System Architectural Overview

Envase Trace is an event driven service that uses Envase Connect Data as the mean for communication between Envase TMS applications and the service. TMS applications will send a publish event to Envase Connect Data when they want add containers to the Envase Trace, and they will register a Web-Hook to receive notifications about new container status results.

Envase TMS applications will not communicate directly with the service. Instead, they will communicate with Envase Connect Data, which will track the information about the containers published, as well as the results history. This design will allow us to use additional tools on the data to generate reports and implement BI.
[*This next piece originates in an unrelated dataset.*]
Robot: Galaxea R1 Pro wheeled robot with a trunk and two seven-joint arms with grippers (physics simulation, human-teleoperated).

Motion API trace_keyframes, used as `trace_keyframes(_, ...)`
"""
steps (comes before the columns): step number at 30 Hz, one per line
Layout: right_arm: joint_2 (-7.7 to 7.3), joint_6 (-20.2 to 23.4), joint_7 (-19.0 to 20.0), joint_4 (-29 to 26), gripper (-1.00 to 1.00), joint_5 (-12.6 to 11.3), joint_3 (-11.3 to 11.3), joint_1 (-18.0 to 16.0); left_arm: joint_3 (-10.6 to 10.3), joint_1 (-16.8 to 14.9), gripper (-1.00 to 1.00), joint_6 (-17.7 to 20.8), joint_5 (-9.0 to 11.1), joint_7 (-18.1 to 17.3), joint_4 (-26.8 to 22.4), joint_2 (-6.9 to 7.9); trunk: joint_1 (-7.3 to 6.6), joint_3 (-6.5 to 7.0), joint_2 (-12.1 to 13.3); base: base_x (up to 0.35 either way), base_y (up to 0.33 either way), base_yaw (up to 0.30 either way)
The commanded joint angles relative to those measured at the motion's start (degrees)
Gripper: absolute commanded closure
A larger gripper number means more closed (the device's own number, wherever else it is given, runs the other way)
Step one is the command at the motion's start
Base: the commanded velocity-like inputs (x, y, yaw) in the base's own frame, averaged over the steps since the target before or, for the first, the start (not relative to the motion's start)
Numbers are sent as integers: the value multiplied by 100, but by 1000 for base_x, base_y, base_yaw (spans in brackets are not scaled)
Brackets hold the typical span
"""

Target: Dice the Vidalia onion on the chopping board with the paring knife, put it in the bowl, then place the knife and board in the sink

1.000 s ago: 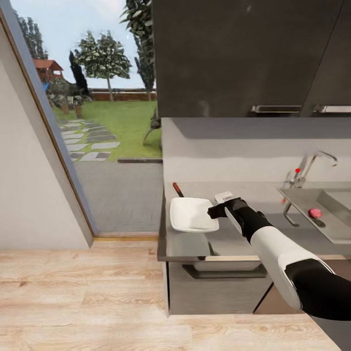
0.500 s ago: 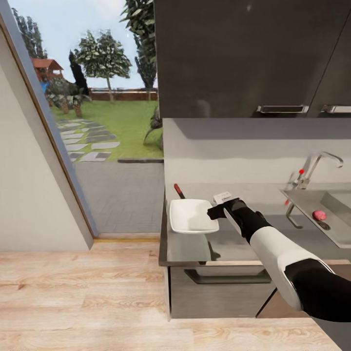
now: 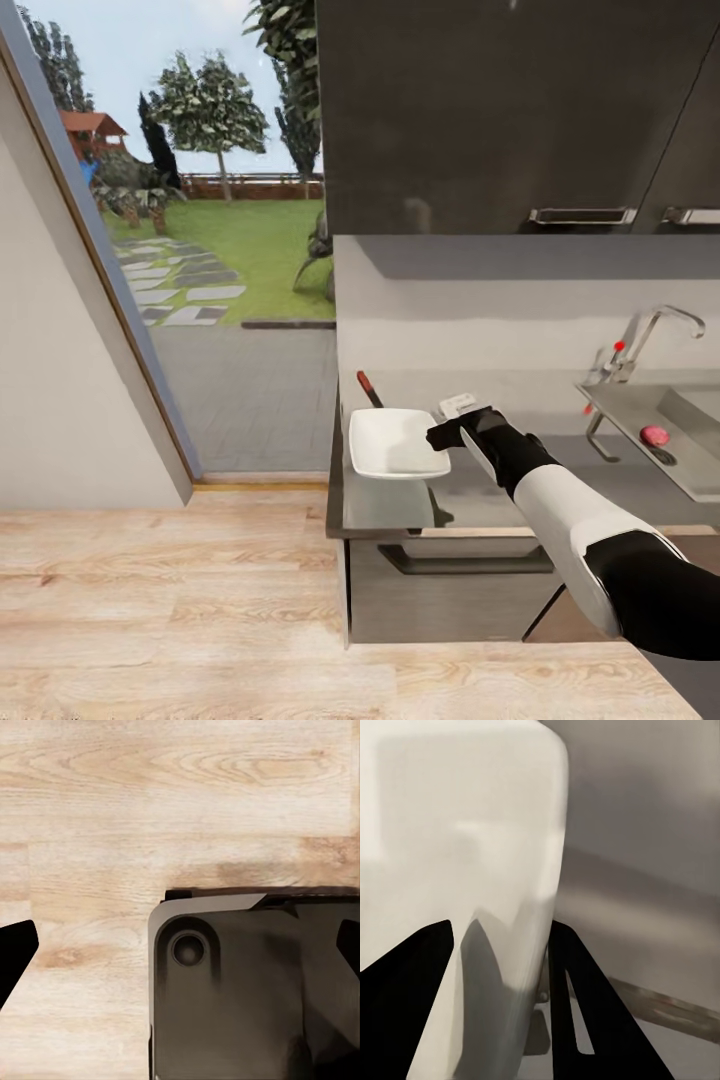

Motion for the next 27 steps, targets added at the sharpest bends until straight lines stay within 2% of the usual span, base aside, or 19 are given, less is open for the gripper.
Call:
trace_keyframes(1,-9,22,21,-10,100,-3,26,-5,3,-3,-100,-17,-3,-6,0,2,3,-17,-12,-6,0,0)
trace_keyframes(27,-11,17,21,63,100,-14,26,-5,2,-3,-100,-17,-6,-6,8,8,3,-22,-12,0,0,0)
The following diagram shows the architecture of the system:

_images/system-architecture.png

Envase TMS applications will use Envase Identity Manager to authenticate and retrieve an access token that will allow them to communicate with Envase Connect Data. Envase TMS applications will be issued a client id and secret to perform this authentication process. They will use the Client Credentials workflow as described in the Authentication/Authorization topic.

Once the application has authenticated with Envase Identity Manager, they can use the access token to publish containers to Envase Connect Data. The Envase Connect Data service will notify Envase Trace Manager of the event.

Envase Trace Manager will generate a trace job and store information about that job for later use. It will also publish the current job to Envase Tracer, which will trace the container for the first time.

Envase Tracer will trace the container and retrieve the current status. That information will be sent to Envase Trace Manager, which will generate a results event for Envase Connect Data.

Envase Connect Data will then notify the TMS of the trace result through the registered Web-Hook.

From this point on, Envase Trace Manager will schedule new traces of containers based on the results received. This means that Envase TMS applications only need to publish the containers once. After that, Envase Trace Manager will take care of scheduling the next trace.

Note

A container might be published multiple times by a TMS application. This unnecessary process will not cause an error, and Envase Trace Manager will handle that scenario. This, however, allows users to force tracing at that time for most providers.